Exercise requirements:
Where a line in the listing below contains the word "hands", copy that line.

Excerpted records START

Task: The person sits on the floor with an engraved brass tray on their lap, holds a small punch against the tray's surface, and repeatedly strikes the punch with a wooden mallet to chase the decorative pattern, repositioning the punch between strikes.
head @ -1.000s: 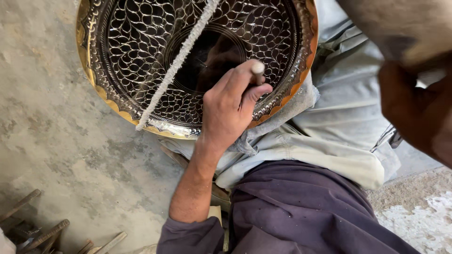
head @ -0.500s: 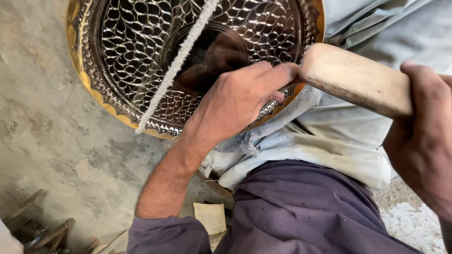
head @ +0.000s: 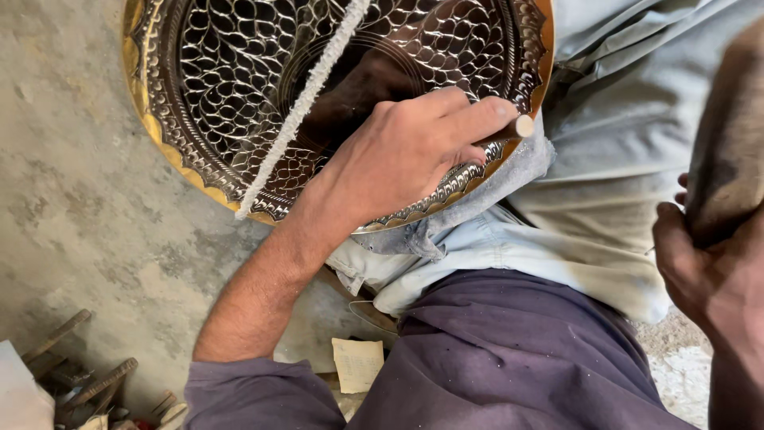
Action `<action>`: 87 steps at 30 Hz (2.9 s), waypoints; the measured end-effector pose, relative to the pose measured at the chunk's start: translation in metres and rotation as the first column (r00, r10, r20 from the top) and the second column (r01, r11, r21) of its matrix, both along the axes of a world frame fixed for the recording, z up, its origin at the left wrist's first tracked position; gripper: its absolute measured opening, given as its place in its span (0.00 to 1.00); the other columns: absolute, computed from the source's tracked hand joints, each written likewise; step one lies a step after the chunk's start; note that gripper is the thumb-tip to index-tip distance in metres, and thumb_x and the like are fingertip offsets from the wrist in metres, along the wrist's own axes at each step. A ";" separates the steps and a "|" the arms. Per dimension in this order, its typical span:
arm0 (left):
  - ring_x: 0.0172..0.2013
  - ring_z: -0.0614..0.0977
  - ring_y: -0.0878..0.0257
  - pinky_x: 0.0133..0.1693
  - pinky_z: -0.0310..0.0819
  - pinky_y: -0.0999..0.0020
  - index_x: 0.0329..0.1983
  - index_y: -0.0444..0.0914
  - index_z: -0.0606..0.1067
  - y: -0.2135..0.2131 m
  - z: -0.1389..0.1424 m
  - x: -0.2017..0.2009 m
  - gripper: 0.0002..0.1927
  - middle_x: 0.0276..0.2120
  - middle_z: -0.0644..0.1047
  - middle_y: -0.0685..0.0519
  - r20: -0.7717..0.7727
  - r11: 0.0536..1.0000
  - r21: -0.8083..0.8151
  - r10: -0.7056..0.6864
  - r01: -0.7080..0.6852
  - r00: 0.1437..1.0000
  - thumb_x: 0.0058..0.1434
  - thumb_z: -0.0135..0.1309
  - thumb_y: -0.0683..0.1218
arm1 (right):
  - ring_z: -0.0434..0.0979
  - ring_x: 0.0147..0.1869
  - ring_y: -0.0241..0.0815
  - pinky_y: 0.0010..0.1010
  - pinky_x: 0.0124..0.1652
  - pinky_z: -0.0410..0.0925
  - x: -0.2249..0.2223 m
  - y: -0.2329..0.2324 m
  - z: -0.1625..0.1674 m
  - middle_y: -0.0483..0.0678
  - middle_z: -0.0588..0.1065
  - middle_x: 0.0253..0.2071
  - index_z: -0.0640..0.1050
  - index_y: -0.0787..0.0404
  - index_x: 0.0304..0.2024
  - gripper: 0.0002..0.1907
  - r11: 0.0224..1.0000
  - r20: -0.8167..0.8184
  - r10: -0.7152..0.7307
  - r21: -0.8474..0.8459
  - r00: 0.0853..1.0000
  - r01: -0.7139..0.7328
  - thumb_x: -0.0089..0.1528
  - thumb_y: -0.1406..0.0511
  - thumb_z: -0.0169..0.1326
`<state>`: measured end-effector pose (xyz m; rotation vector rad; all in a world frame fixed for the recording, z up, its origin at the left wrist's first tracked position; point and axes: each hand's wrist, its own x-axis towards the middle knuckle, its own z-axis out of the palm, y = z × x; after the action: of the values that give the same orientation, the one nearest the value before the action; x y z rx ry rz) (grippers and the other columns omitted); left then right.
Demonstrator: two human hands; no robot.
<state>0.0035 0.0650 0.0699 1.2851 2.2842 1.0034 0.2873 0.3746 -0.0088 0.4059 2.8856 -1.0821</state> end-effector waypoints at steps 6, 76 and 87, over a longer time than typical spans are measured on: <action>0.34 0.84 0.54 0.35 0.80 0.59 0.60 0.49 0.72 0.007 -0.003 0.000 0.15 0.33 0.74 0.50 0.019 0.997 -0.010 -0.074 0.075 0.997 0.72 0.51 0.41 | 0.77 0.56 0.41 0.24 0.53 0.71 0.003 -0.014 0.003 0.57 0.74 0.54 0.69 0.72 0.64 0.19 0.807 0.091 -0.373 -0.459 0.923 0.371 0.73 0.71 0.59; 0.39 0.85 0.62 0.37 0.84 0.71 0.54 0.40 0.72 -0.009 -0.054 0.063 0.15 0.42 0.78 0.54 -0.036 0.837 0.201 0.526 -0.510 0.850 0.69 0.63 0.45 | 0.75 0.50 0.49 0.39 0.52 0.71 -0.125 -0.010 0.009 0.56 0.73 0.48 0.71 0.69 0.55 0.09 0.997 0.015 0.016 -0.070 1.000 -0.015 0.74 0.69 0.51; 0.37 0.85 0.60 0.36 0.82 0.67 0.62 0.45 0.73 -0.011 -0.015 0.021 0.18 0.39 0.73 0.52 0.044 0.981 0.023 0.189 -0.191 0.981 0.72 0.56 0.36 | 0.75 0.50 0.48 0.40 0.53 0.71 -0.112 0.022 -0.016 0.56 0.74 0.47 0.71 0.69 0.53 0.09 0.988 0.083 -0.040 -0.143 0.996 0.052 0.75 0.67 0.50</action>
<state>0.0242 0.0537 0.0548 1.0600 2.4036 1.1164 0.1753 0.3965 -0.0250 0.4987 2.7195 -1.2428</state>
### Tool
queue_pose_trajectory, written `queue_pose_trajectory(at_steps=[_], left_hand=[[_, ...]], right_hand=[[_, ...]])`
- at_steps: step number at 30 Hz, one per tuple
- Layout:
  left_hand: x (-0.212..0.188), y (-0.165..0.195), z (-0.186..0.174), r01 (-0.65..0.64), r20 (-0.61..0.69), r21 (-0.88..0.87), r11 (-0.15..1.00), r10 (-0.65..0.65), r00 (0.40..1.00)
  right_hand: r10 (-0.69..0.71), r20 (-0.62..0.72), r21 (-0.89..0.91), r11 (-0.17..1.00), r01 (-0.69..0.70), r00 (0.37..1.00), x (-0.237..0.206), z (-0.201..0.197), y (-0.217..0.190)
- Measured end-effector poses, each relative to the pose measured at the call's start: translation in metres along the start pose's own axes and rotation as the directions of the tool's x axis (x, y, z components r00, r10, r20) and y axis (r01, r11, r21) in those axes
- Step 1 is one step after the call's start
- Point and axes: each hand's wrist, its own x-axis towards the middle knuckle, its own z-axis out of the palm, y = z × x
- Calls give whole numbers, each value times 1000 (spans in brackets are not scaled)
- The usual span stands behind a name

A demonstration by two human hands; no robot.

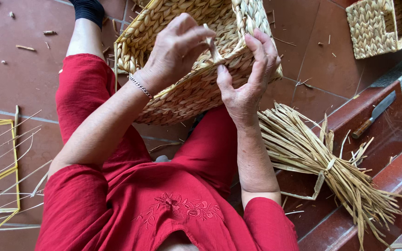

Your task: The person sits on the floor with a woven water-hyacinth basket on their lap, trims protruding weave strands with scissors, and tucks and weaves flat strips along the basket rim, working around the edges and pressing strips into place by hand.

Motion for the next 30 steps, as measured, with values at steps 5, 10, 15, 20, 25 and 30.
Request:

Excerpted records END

Response to the exercise:
Demonstrator: two human hands; no robot.
A demonstration by two human hands; no robot.

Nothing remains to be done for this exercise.